Yet another unicode string hacks

Dae_San_H · June 14, 2006, 12:32pm

Hi everyone.

I’m implementing yet another unicode string hacks. I’m trying to
rewire String class so that it will act like Ruby 2.0 String class.
(see http://redhanded.hobix.com/inspect/futurismUnicodeInRuby.html)

String literals will act as byte buffers, just as they used to.
However, when creating string object by using constructor, you can
optionally specify the encoding of the input string.

String.new(“\352\260\200”, “utf-8”)

Default value of the encoding is nil if $KCODE is not set or set to
“none”. Default encoding is ‘utf-8’ if $KCODE == ‘u’. If encoding is
nil, string objects will act just like old ruby strings we all know
and love. If encoding is set to a specific charset, string’s
instance methods will act more reasonably according to its encoding.
Following is the summary of what I’m thinking:

String#encoding gives character encoding name (e.g. “utf-8”)
String#[index] returns character string if encoding is set. If the
encoding is not set, it returns fixnum as it used to.
String#[] is always encoding aware if encoding is set.
String#slice is always byte buffer operation regardless of the
encoding.
String#size always returns the number of bytes in the string.
String#length returns the number of characters in the string
according to the encoding specified. If the encoding is not set, it’s
same as String#size.
String#+ will return utf-8 encoded string if two string’s encoding
does not match.

*, <<, <=>, ==, =~, capitalize, casecmp, center, chomp, chop,
count, delete, downcase, each, each_line, eql?, gsub, match, succ,
scan, split, strip, sub, upcase, upto will be all encoding aware if
encoding is set.

The reason I’m differentiating between ‘size’ and ‘length’ is because
some libraries (like rails) depend on them returning the byte size of
the string. Maybe we can establish a customs that ‘size’ for byte
size and ‘length’ for the number of characters. Same reasoning goes
for ‘[]’ and ‘slice’.

For now, it will support only utf-8 encoding as ruby’s regexp doesn’t
seem to support encodings other than ascii and utf-8. (I could use
iconv to convert encoding internally to utf-8 for each method call,
but at the moment, I think it’s probably too costly and not worth it.)

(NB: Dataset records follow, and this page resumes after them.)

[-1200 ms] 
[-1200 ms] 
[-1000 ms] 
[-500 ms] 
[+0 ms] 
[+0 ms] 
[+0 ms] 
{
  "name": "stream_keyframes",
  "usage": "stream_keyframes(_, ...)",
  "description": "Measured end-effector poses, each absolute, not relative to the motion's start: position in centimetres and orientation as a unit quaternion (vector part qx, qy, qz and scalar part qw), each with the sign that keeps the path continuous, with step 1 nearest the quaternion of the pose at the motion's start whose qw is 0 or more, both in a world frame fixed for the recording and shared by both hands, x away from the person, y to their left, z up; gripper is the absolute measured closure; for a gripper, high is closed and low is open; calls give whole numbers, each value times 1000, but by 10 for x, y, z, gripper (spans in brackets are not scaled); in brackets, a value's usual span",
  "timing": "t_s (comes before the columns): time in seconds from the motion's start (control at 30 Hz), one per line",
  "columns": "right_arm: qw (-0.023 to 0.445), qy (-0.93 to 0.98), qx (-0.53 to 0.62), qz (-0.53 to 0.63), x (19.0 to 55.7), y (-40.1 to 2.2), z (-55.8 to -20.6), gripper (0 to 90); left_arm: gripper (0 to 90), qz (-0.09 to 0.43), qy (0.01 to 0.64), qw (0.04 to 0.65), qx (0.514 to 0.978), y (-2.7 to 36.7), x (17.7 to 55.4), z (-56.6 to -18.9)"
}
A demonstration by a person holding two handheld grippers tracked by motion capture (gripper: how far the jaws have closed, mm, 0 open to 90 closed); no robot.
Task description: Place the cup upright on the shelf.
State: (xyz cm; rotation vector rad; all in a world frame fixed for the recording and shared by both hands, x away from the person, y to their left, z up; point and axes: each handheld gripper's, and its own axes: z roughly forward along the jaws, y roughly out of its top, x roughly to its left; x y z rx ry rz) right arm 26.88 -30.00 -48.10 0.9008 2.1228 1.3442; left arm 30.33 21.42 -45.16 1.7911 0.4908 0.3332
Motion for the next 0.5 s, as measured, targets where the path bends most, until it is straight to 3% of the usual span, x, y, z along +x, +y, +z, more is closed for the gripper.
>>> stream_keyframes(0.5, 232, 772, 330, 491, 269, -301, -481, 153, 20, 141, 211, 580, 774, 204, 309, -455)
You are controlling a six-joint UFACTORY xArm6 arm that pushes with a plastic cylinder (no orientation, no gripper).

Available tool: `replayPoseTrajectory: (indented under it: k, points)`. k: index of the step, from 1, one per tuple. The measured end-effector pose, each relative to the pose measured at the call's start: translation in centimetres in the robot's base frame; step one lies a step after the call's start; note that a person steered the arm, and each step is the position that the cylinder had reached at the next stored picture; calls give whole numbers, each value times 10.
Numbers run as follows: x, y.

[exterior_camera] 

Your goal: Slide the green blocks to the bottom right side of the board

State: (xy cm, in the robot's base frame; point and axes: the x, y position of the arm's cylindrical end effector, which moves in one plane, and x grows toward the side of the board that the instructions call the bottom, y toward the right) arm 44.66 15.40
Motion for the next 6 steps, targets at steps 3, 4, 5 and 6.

I would love to get some feedback on this. I really want to create
something that I can depend on until Ruby 2.0 releases.

Thanks!

Daesan

Dae San H.
[email protected]

Dae_San_H · June 15, 2006, 2:48am

Dae San H. wrote:

String.new(“\352\260\200”, “utf-8”)

This is a dead-end approach, alas. Not a single library in the world
will tell Strings to magically become UTF-8.
I implemented a different solution to that using an accessor that gives
you a character-friendly proxy, in the newest version of mu plugin.
Feels somewhat nicer to me.

http://julik.nl/code/unicode-hacks/index.html

What you are trying to achieve is subclassing - you can see where it
leads here:

http://thraxil.org/users/anders/posts/2005/11/01/unicodification/

and here

http://thraxil.org/users/anders/posts/2005/11/01/unicodification/

exactly because “some flag does not get set somewhere” and such.